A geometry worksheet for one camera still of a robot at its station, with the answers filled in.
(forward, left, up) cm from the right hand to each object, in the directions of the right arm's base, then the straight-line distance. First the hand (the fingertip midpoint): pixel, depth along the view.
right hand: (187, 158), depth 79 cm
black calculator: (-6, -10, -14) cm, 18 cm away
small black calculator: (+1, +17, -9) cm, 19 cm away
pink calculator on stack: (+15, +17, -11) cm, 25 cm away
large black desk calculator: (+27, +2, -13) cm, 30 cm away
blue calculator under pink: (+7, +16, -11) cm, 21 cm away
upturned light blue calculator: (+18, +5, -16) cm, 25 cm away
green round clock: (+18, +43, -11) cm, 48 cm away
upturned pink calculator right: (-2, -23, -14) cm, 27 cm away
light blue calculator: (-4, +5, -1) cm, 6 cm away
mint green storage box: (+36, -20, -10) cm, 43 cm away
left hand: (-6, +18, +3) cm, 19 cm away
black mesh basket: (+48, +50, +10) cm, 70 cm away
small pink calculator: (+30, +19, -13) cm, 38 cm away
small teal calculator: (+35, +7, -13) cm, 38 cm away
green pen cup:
○ ○ ○ ○
Once you have read the entries above, copy them out exactly as they were given.

Output:
A geometry worksheet for one camera still of a robot at its station, with the answers filled in.
(forward, left, up) cm from the right hand to each object, in the directions of the right arm's base, then the straight-line distance. First the hand (the fingertip midpoint): pixel, depth along the view.
right hand: (187, 158), depth 79 cm
black calculator: (-6, -10, -14) cm, 18 cm away
small black calculator: (+1, +17, -9) cm, 19 cm away
pink calculator on stack: (+15, +17, -11) cm, 25 cm away
large black desk calculator: (+27, +2, -13) cm, 30 cm away
blue calculator under pink: (+7, +16, -11) cm, 21 cm away
upturned light blue calculator: (+18, +5, -16) cm, 25 cm away
green round clock: (+18, +43, -11) cm, 48 cm away
upturned pink calculator right: (-2, -23, -14) cm, 27 cm away
light blue calculator: (-4, +5, -1) cm, 6 cm away
mint green storage box: (+36, -20, -10) cm, 43 cm away
left hand: (-6, +18, +3) cm, 19 cm away
black mesh basket: (+48, +50, +10) cm, 70 cm away
small pink calculator: (+30, +19, -13) cm, 38 cm away
small teal calculator: (+35, +7, -13) cm, 38 cm away
green pen cup:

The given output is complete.